- _DIRECTIONS FOR THIS TASK_
Only the number is wanted: how many lines in the data contain "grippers"?

ENTRIES SUPPLIED Start Marker

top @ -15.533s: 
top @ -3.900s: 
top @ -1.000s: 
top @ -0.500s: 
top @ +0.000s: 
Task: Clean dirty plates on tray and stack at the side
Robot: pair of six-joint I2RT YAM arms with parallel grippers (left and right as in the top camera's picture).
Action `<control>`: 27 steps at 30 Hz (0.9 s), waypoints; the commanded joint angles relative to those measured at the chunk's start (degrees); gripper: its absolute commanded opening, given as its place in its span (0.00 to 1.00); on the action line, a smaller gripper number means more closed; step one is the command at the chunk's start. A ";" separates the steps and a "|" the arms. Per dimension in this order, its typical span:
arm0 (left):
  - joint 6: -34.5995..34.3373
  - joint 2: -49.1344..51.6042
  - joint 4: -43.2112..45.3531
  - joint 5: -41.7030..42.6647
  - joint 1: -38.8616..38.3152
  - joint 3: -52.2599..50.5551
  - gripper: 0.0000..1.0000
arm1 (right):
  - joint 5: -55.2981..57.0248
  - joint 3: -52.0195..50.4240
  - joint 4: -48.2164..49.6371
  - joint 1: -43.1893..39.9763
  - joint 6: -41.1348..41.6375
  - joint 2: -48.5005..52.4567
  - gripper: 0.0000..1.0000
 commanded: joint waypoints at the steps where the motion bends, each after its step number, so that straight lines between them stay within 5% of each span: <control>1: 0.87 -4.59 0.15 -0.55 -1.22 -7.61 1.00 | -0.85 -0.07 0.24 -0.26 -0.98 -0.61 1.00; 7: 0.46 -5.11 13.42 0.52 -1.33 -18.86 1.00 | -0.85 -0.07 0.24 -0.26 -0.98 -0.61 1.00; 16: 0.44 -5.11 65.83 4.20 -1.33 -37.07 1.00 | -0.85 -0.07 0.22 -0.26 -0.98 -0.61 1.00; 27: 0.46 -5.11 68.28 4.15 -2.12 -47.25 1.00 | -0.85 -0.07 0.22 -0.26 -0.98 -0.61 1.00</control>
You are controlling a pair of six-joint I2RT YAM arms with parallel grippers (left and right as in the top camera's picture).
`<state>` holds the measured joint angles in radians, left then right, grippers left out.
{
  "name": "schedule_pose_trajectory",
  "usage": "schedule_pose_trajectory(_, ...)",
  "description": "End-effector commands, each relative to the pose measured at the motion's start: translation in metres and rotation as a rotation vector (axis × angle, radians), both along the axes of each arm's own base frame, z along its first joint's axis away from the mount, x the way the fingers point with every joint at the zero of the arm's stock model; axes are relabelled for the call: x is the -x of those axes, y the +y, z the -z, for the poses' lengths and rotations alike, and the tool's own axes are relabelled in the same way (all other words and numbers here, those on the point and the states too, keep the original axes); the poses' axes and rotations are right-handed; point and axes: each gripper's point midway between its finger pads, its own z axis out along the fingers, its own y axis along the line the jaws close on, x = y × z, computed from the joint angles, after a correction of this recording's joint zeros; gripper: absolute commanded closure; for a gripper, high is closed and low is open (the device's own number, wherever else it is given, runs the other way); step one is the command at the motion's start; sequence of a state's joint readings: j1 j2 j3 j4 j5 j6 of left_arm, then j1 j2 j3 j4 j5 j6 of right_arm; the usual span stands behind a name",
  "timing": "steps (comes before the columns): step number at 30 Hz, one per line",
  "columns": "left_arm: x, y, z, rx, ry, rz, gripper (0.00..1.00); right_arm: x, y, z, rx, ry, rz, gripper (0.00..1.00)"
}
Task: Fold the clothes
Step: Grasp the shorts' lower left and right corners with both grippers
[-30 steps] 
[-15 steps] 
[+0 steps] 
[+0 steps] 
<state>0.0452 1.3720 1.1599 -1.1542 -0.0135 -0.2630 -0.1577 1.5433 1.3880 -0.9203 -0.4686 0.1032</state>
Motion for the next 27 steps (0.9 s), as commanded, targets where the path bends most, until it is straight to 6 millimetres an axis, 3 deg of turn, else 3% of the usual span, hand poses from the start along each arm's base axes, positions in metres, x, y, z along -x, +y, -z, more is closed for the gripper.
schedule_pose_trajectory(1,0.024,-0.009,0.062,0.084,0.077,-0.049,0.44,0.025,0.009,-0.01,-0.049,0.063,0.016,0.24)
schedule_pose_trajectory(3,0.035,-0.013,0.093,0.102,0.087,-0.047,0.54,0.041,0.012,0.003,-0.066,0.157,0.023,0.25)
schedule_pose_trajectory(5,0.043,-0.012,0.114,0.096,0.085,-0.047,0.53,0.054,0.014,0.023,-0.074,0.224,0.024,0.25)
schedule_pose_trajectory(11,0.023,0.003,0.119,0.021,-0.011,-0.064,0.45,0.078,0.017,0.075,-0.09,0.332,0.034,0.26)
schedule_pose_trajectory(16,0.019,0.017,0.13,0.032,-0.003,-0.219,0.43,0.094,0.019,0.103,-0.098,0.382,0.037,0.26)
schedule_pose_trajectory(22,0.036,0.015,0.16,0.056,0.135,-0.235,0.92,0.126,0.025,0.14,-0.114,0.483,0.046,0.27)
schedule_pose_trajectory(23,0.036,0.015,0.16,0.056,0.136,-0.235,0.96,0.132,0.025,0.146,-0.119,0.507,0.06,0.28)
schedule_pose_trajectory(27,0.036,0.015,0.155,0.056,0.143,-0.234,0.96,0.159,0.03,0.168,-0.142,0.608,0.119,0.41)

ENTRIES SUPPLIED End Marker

- _YOUR SOLUTION_
4